Pour pallier ces déficiences, depuis 2011 l’OMS a lancé un processus de réformes pour renforcer son leadership et améliorer l’efficacité de ses actions. Sans préjuger du contenu, des moyens humains et financiers nécessaires à sa mise en œuvre, quelques éléments semblent indispensables à la réussite de ce processus :

  • Mettre au centre des préoccupations de l’OMS la question du développement humain, la justice sociale et la lutte contre les inégalités sanitaires dans le monde. Pour cela, il faut écarter l’idée de réduire la prérogative de l’OMS aux luttes contre la propagation des épidémies qui transformerait cette institution en une organisation technocratique inapte à faire face aux véritables problèmes de santé dans le monde.
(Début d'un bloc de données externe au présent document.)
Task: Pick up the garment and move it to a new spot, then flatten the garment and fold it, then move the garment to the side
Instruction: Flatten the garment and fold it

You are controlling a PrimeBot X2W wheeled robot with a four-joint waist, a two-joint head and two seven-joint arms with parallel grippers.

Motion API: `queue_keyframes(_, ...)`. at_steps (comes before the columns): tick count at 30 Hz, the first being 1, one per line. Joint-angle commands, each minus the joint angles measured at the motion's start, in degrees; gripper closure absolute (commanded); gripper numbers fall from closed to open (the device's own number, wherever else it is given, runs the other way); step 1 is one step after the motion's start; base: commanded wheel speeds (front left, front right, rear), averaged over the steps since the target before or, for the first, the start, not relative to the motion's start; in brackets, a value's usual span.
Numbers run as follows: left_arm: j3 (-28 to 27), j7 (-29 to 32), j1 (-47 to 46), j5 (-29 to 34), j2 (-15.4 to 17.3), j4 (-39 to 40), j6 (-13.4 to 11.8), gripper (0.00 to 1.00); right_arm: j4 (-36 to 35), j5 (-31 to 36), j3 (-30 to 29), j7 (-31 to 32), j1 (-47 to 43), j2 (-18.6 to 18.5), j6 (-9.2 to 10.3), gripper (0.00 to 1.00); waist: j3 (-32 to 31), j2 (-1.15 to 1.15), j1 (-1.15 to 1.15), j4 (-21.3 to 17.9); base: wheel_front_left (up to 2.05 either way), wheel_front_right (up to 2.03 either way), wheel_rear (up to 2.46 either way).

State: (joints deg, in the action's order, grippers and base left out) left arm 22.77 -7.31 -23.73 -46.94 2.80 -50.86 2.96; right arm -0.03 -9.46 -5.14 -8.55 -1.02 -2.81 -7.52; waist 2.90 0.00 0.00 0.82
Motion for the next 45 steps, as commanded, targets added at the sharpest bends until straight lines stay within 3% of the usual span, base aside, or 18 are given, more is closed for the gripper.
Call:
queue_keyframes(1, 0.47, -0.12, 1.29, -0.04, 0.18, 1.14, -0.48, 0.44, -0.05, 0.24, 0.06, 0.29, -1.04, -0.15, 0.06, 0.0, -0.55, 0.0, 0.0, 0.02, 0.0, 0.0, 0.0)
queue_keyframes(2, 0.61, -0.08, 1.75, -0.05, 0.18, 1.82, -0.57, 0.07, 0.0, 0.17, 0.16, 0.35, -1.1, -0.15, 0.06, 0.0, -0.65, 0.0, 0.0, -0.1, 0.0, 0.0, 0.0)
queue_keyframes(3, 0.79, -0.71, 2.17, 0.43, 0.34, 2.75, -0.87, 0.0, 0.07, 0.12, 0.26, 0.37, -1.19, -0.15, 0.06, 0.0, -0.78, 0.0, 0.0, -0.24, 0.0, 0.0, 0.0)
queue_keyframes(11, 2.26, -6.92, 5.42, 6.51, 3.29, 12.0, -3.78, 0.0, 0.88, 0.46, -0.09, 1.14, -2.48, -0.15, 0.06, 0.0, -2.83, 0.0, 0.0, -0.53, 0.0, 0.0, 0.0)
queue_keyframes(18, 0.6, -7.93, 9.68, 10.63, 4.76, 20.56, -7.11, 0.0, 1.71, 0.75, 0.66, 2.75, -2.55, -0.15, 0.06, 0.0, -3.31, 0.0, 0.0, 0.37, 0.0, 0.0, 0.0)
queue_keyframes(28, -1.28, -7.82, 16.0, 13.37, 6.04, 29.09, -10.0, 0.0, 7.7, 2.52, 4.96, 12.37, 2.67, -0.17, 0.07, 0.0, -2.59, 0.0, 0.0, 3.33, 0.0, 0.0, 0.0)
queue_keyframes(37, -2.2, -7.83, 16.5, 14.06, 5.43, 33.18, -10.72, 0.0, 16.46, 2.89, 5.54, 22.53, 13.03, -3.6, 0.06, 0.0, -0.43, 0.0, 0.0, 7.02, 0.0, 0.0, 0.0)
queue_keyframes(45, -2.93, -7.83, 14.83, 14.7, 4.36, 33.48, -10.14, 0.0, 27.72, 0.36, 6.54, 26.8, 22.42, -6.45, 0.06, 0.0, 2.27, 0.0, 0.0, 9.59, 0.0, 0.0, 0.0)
  • Accroître ses moyens financiers et humains et surtout modifier son mode de financement afin de pérenniser et augmenter les contributions des États membres pour lui permettre de mieux planifier ses activités et d’augmenter ses moyens humains et techniques afin de mettre en œuvre ses programmes d’action.
  • Renforcer son autonomie de décision vis à vis des pays riches et des firmes pharmaceutiques.
  • Démocratiser sa gestion en matière de désignation de ses responsables et collaborateurs
  • Rendre plus transparentes les modalités des prises des décisions.